GAO Releases Findings of Post-9/11 GI Bill Study

GAO Releases

By Debbie Gregory.

According to the U.S. Government Accountability Office (GAO), $10.9 billion was spent by the Department of Veteran Affairs (VA) in 2011 on education benefits for approximately 1 million Veterans to go to college. The GAO’s findings provide the most in-depth data about Veteran Students and the institutions that they are attending.

The study found that the Post-9/11 GI Bill was the highest source of education benefits spending. This program provides money for tuition and fees to be paid directly to the school; as well as a monthly housing allowance & a per-term book stipend to be paid directly to the Veteran Student. At $8.5 billion, for 2011, spending is up fifty percent since 2009. Other programs include the Montgomery GI Bill and the Survivors’ and Dependents’ Educational Assistance Program which only accounted for a combined $2.9 billion for 2011.

These benefits have become a hot topic in Washington. Essentially, law makers want to know what the $10.9 billion in education benefits was being used for.

One of the key areas that have drawn scrutiny is the use of for-profit schools. Law makers have been critical of how for-profit schools recruit Veteran Students and are leery as to how well they are educating Vets once they are enrolled.

The GAO found that only a small group of institutions are receiving the bulk of VA education benefits. Some 654 institutions received a total of $3.8 billion, with individual colleges receiving between $2 million and $113 million. Only five percent of the nation’s colleges and universities received sixty percent of all Post-9/11 G.I. Bill tuition benefits.

The study also found that public and for-profit institutions received close to the same amount of all Post-9/11 GI Bill tuition payments over all. However, these numbers by themselves could be a bit deceptive. Public institutions enrolled 174,000 students utilizing the Post-9/11 GI Bill, at an average tuition of $5,000 per Veteran Student. While for-profits schools enrolled 99,000 Post-9/11 GI Bill students at an average tuition of $10,000 per Veteran Student.

So, while for-profit schools dominated the small school market, public schools enrolled around 56% more Veteran Students at approximately half the tuition cost each for 2011.

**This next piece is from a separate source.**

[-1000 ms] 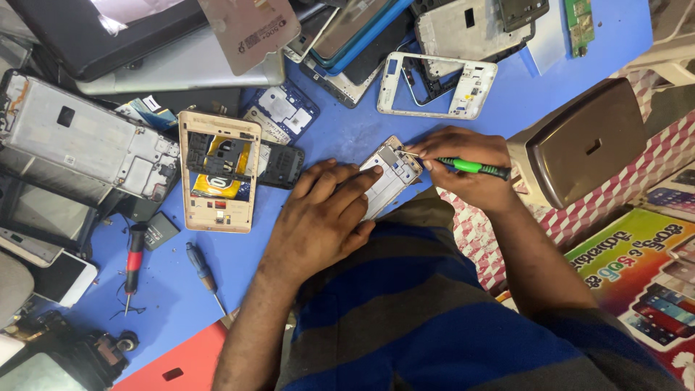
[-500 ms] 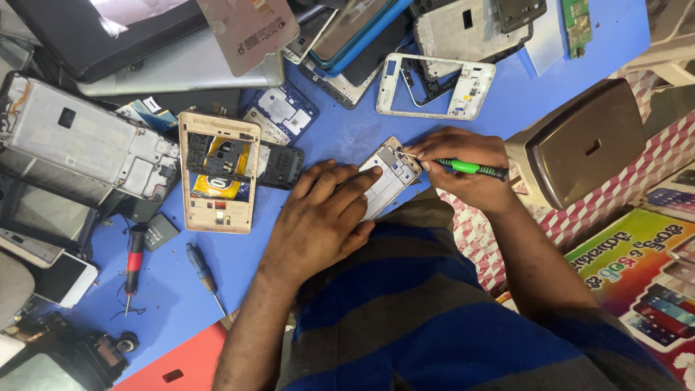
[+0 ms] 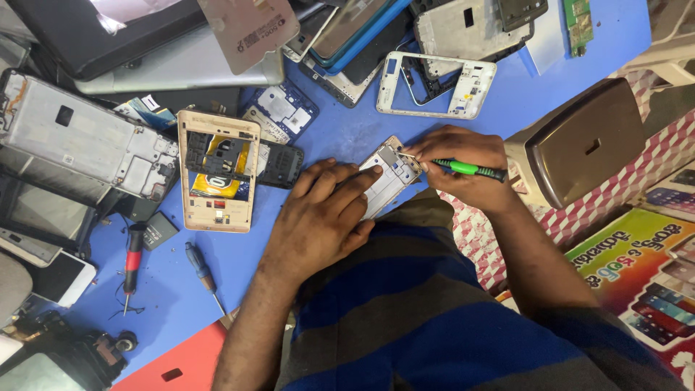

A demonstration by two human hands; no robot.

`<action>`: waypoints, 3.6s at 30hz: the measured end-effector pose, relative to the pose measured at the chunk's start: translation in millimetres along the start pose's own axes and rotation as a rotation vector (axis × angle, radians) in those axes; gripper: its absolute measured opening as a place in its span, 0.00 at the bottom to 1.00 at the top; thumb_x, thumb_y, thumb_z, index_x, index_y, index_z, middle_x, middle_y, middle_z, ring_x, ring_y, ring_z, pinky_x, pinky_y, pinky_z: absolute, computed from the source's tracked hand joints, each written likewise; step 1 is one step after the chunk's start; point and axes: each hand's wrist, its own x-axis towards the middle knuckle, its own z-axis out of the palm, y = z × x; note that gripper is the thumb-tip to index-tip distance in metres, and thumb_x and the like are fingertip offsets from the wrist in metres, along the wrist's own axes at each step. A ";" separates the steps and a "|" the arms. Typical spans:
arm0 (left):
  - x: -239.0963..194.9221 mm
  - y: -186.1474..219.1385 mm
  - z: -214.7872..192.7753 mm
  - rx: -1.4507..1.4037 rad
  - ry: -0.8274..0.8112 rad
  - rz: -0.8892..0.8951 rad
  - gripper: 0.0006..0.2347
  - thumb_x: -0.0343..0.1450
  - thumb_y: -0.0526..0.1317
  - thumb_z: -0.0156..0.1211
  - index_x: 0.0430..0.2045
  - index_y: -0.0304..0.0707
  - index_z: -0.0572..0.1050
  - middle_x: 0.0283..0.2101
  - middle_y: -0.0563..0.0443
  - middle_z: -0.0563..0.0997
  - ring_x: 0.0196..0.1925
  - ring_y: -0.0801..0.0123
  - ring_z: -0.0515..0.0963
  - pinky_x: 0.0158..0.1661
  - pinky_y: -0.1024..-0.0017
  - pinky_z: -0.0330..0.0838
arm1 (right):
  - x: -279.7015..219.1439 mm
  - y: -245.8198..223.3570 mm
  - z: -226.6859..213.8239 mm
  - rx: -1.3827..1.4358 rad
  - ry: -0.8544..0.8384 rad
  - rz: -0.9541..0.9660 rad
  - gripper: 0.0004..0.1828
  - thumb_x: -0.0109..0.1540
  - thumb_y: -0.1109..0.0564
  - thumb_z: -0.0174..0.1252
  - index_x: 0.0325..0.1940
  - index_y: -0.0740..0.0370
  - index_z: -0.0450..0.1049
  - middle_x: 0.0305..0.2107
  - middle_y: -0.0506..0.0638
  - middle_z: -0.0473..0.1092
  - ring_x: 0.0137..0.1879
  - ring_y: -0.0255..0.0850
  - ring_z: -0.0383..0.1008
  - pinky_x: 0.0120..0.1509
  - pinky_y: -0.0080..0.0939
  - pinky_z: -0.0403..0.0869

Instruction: The person uses a green-handled screwdriver to pry and adjust components inside a disassembled smartphone chassis on a blue workbench. They repeatedly lift and reposition the device while working on internal parts.

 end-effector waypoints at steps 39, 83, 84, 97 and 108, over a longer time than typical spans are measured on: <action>-0.7 2.2 1.6 0.024 0.001 -0.015 0.12 0.61 0.41 0.73 0.31 0.33 0.79 0.61 0.53 0.76 0.62 0.57 0.72 0.65 0.55 0.64 | -24.0 23.7 -17.6 0.380 0.035 0.120 0.05 0.67 0.68 0.59 0.47 0.68 0.74 0.43 0.62 0.77 0.51 0.48 0.81 0.58 0.46 0.82; -3.2 4.4 1.9 0.044 0.007 -0.012 0.17 0.62 0.41 0.71 0.41 0.32 0.79 0.60 0.51 0.76 0.63 0.56 0.71 0.64 0.55 0.64 | -41.3 -32.8 -65.2 -0.498 -0.131 0.141 0.10 0.55 0.65 0.70 0.38 0.62 0.76 0.39 0.51 0.77 0.46 0.43 0.76 0.52 0.45 0.74; -3.2 4.5 2.0 0.043 0.004 -0.014 0.16 0.62 0.41 0.71 0.40 0.32 0.79 0.60 0.52 0.76 0.63 0.56 0.71 0.64 0.55 0.64 | -50.3 -37.3 -76.4 -0.604 -0.076 0.153 0.10 0.55 0.67 0.69 0.38 0.63 0.76 0.41 0.54 0.76 0.49 0.47 0.76 0.53 0.47 0.74; -4.2 4.8 -0.3 0.031 0.029 -0.004 0.15 0.61 0.40 0.72 0.36 0.31 0.79 0.60 0.50 0.76 0.63 0.56 0.71 0.64 0.55 0.65 | -77.6 3.4 -94.0 -0.813 0.260 0.084 0.11 0.63 0.78 0.63 0.42 0.68 0.77 0.39 0.55 0.77 0.46 0.44 0.79 0.53 0.41 0.74; -2.3 6.4 -1.1 0.021 0.054 -0.014 0.10 0.64 0.40 0.71 0.27 0.33 0.75 0.59 0.47 0.77 0.62 0.53 0.72 0.61 0.54 0.67 | -54.0 -18.5 -73.4 -0.588 0.284 0.044 0.03 0.68 0.67 0.59 0.43 0.72 0.73 0.48 0.62 0.75 0.56 0.55 0.78 0.60 0.49 0.77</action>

The study also attempted to shed some light on student success rates at the colleges that veterans attend, which was another concern of Washington. Overall, Veteran Students found greater success rates at institutions that enroll large numbers of their peers. The study showed that the group of schools that received at least $2 million in Post-9/11 GI Bill tuition payments had better completion rates when compared to other institutions in the sample.